In this small series of patients, the Cube Navigation System showed to be a promising guidance tool for percutaneous double-oblique CT-guided interventions. Needle placement proved overall to be highly accurate: in only one of the five punctures, initial needle position was slightly incorrect, most likely due to a breathing artifact. Time required for correct needle placement was well within the range when compared with the literature (7) and, in fact, the variability of procedure time appeared to be lower than that of the free-hand method from our experience. This has the potential to improve scheduling efficiency through improved estimations of procedure time.

From the patient's perspective, we assume a benefit concerning patient comfort. Usually, intervention areas with complex access routes require multiple needle corrections. In the current study, this was largely avoided. Additionally, some patients who might otherwise be considered unsuitable for the procedure due to anatomical considerations indeed may be eligible for interventional treatment using this system. In our experience, the Cube Navigation System does not add discomfort or extra time to the procedure and poses no additional risks, while potentially improving puncture accuracy and availability of treatment.

Practically speaking, the Cube Navigation System was implemented easily in the clinical routine, as only a connection from the CT modality to the Cube Navigation System software had to be installed. The lack of any space-occupying hardware equipment, as required with optical, electromagnetic, or laser systems (812), in the CT examination room can be regarded as an advantage to other navigation systems. Furthermore, the Puncture Cube can be used with needles of up to 18 G making it a viable option for many injections. This has promising implications for future research.

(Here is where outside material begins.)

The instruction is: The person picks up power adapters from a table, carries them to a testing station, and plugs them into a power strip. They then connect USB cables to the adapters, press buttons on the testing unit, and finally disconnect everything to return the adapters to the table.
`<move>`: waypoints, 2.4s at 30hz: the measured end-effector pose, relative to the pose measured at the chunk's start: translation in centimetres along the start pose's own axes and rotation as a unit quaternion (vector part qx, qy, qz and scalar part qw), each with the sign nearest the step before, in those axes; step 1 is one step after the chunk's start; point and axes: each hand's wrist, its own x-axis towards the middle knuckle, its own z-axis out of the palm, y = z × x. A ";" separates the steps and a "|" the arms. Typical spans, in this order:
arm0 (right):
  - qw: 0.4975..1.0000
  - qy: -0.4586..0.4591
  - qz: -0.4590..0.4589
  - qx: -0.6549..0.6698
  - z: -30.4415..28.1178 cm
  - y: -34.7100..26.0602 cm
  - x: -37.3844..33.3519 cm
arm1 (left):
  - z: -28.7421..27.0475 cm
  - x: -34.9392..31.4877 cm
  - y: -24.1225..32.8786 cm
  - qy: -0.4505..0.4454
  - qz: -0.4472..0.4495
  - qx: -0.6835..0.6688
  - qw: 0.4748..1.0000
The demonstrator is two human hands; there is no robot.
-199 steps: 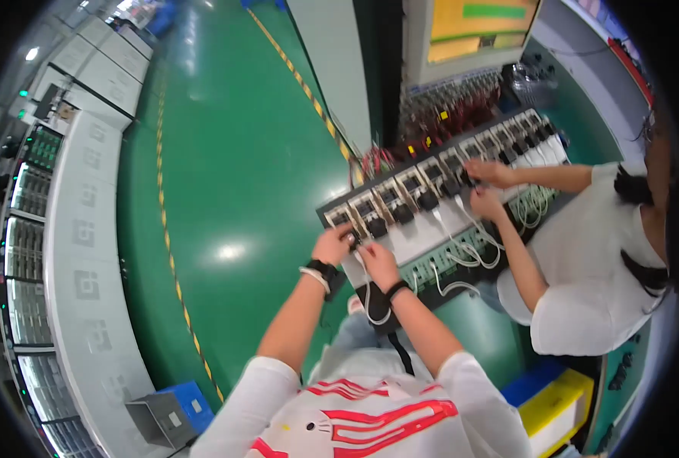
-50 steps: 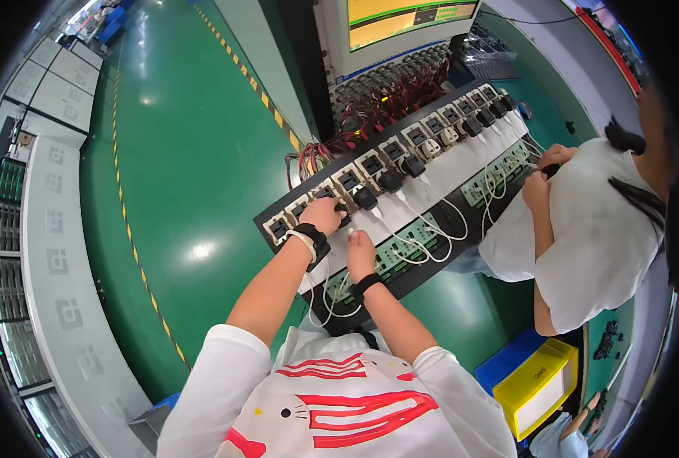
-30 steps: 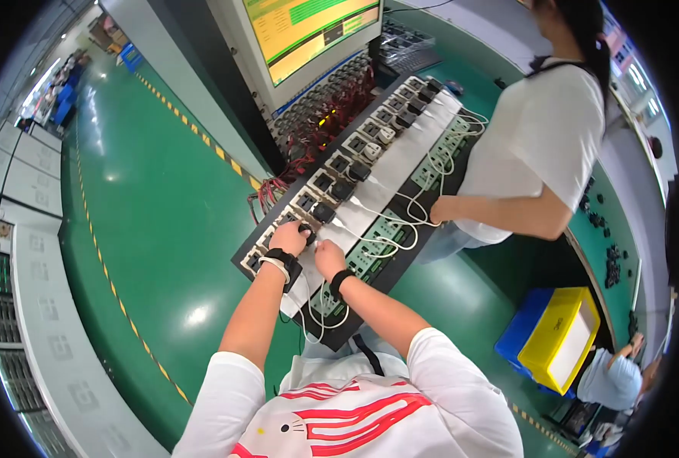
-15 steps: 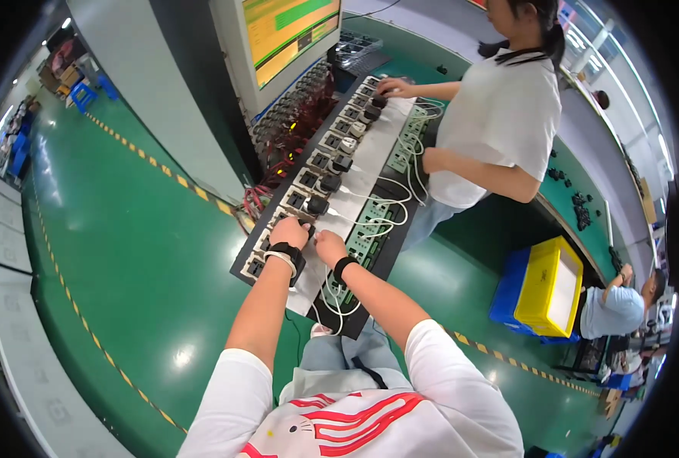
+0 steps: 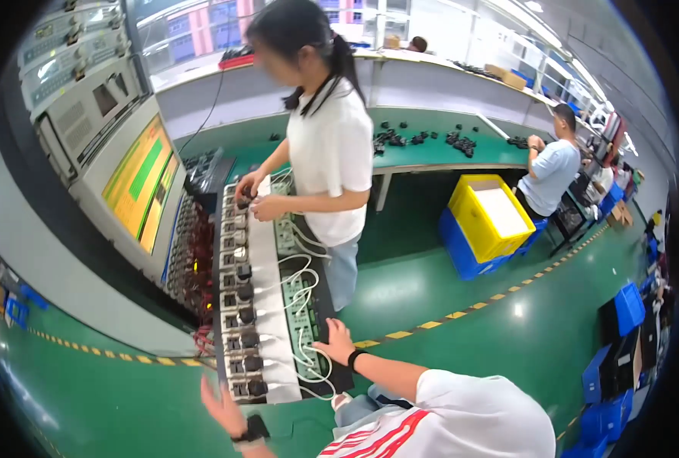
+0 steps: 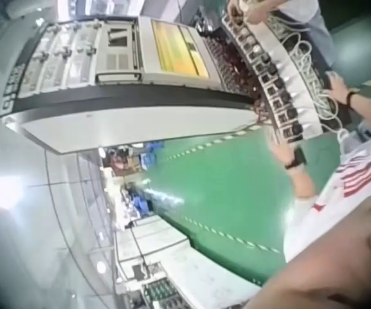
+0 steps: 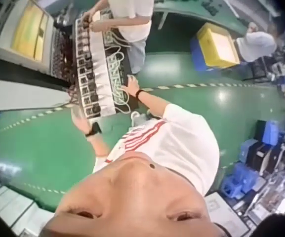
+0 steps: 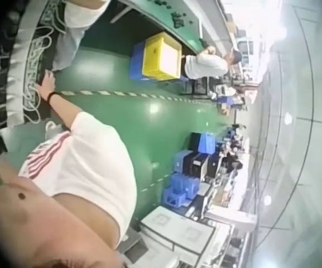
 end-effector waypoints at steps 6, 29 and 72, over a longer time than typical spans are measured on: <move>0.961 0.022 0.274 -0.008 2.2 0.8 3.7 | -4.6 -10.4 0.6 -0.077 -0.069 0.160 0.982; 0.874 -0.433 0.213 0.054 -6.4 2.9 10.1 | 31.2 -10.6 20.8 -0.308 0.042 0.075 0.947; 0.804 -0.485 0.259 -0.226 -31.6 56.5 22.9 | 78.5 4.4 7.2 -0.506 -0.128 0.077 0.850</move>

There are some limitations to the Puncture Cube. Unlike other navigation systems, larger needles cannot be used. Collapsing the cube after the initial puncture for needle correction is possible and was found necessary in one of our cases. However, it would be of advantage to have the option to remove the Puncture Cube after needle introduction completely, as otherwise the lower plate remains fixed to the patient and the scope of possible needle correction is limited. Attachment of the cube to the body by the self-adhesive tape pre-mounted on the Puncture Cube was stable at the level of the lower spine. However, at locations other than the thorax and lower back, which have essentially a plane surface, fixation might be more challenging.

Double-oblique punctures with the Cube Navigation System in this initial case series of complex access routes at the lumbar spine were accurate, and the procedure was time efficient. Prospective and comparative studies with larger patient samples for different indications and access routes are warranted for evaluation of this system.

The current case series included a limited number of patients and indications and was retrospective. While a strength of this approach is the ability to understand how the Puncture Cube performs in a limited clinical context, further studies with larger numbers of patients that are ideally prospective and comparing the Cube Navigation System to the free-hand method are necessary and planned for the future.

Data availability statement

The raw data supporting the conclusions of this article will be made available by the authors, without undue reservation.

Ethics statement

The studies involving human participants were reviewed and approved by Ethikkommission Nordwest- und Zentralschweiz - EKNZ. The patients/participants provided their written informed consent to participate in this study.

Author contributions

All authors agree to be accountable for all aspects of the work: conception and design, analysis and interpretation of the data, and drafting of the paper or revising it critically for intellectual content. All authors contributed to the article and approved the submitted version.

Conflict of interest

The authors declare that the research was conducted in the absence of any commercial or financial relationships that could be construed as a potential conflict of interest.